We found, however, that the importance of the temporal structure depended on the task. If subjects were asked to judge the walking direction in two stimuli that comprised exactly the same stimulus frames (but presented in different temporal orders), the results relied on the spatial as well as on the temporal structure of the stimulus. In the study by Hirai and Hiraki (2006) subjects viewed the stimulus passively without explicitly attending to a task. It is possible that the subjects solely attended to the human structure irrespective of whether this figure walked in an articulated way. Similarly, in our facing-direction task subjects solely needed structural information to solve the task. For the forward/backward tasks we found that destroying the temporal structure eliminated the ability to solve the task. It would therefore be interesting to investigate whether task dependencies also exist in the ERP signal, as predicted by our model. Recent studies have demonstrated that attention (Hirai, Senju, Fukushima, & Hiraki, 2005; Pavlova, Birbaumer, & Sokolov, 2006) and the task (Vaina, Solomon, Chowdhury, Sinha, & Belliveau, 2001) can modulate brain activity when subjects view biological motion stimuli. It would be interesting to see whether the ERP responses for identical stimuli but different tasks would be modulated by the active role of the viewer rather than by the passive bottom-up analysis of the stimulus.

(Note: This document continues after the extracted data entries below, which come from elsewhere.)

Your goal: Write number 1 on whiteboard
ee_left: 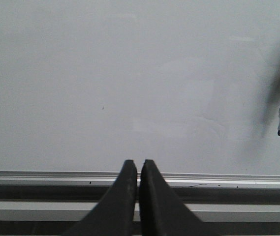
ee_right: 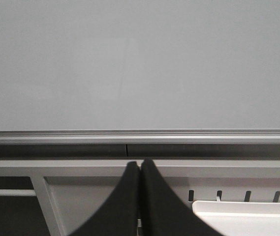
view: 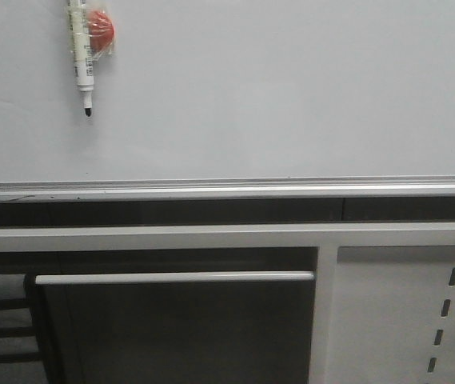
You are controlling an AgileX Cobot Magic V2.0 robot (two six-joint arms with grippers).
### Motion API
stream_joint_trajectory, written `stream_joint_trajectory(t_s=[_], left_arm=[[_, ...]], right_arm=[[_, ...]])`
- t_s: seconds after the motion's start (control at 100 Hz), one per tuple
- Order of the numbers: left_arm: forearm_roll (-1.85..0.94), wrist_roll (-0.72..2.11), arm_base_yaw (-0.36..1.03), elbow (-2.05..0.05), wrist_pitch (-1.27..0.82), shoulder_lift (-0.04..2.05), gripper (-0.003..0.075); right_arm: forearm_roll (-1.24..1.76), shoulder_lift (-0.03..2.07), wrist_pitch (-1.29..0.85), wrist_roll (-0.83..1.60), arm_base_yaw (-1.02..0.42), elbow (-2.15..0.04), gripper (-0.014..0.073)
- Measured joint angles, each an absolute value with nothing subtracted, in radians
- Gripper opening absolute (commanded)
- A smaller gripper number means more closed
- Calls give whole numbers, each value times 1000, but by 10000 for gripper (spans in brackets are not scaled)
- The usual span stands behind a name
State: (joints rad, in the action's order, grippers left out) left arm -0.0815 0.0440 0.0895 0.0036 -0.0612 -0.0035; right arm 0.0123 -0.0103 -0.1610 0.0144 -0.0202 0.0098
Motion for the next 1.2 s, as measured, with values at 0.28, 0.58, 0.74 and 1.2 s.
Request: stream_joint_trajectory(t_s=[0.28, 0.58, 0.74, 1.2], left_arm=[[-81, 44, 90, 4, -61, -3, -20], [-243, 44, 90, 4, -59, -3, -20], [-413, 44, 90, 4, -40, -3, -20], [-644, 140, 90, -200, -252, 88, -20]], right_arm=[[12, -10, -161, 14, -20, 10, -53], [149, -10, -115, 14, -20, 10, -53], [348, -10, -54, 14, -20, 10, -53], [557, 122, -331, 66, -20, -183, -51]])
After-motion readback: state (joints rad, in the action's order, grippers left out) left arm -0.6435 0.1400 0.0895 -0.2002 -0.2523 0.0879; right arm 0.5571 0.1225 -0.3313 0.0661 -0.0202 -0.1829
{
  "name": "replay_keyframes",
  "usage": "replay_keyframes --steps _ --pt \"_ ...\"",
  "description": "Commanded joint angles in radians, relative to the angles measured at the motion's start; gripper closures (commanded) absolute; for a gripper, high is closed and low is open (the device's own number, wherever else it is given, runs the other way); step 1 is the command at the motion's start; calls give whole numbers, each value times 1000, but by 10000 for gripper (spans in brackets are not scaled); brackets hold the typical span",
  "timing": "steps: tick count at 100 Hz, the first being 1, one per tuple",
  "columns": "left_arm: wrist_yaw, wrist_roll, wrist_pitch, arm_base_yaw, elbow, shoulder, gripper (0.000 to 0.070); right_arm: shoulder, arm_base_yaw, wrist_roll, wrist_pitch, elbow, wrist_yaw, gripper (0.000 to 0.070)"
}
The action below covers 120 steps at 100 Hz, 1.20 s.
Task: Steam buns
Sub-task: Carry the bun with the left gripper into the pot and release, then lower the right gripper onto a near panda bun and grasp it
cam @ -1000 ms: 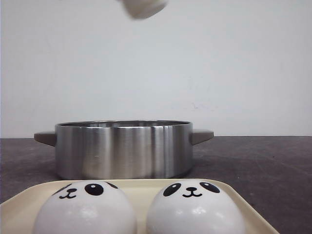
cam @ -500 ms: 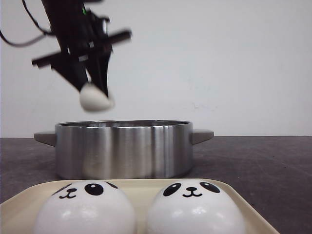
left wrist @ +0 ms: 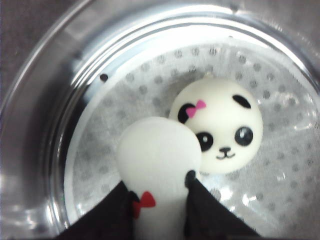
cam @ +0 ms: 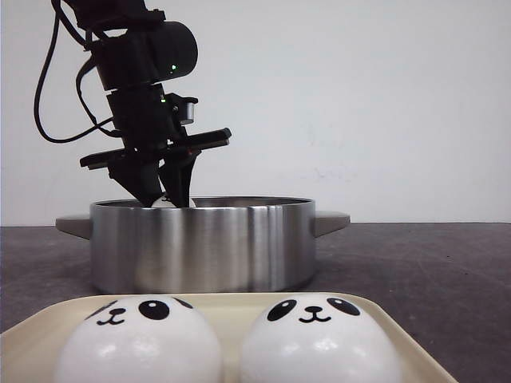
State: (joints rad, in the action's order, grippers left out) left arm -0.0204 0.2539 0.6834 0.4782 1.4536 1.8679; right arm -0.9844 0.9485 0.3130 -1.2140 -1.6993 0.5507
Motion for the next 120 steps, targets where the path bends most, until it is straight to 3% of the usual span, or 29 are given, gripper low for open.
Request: replay_keyframes --steps 1,14,31,42,73,88,106,120 --pt "5 -5 -13 5 25 23 482 -8 11 26 -1 -19 4 700" --pt "5 -3 -4 5 25 23 260 -8 11 28 -3 -19 4 700" --pt "6 -3 37 4 25 23 202 -8 11 28 2 -19 4 700" --pt "6 2 42 4 25 23 0 -8 11 28 2 -19 4 700" --pt "7 2 88 -2 59 7 0 -8 11 41 -8 -19 3 700" --pt "22 35 36 15 74 -111 0 -23 11 76 -30 -9 -9 700" --pt "22 53 -44 54 74 -342 0 -79 11 89 -33 35 -131 700" --pt "25 50 -29 81 74 -521 0 -151 12 124 -23 84 -223 700"
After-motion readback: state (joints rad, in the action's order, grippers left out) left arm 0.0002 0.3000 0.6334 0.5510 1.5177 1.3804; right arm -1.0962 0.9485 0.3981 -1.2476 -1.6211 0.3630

The results of our psychophysical experiments and the model simulations imply that biological motion is processed by spatio-temporal sampling of form information. Depending on the task, however, different information is emphasized differently. In models that analyze the local motion signals in the stimulus (e.g., Giese & Poggio, 2003) the scrambled temporal order will elicit activation levels much smaller than those of stimuli with correct temporal order. Such models therefore cannot account for the results presented in the ERP study by Hirai and Hiraki (2006) nor can they model the psychophysical data presented in our study. In contrast, a model that analyzes global form information and then integrates the global form information temporally can predict the results in our study and would predict the results by Hirai and Hiraki. Whether the results presented in this study can be extended to other types of biological motion stimuli remains to be investigated. In the present study, however, we found that temporal information might be redundant and will only be used if it is essential to solve the task.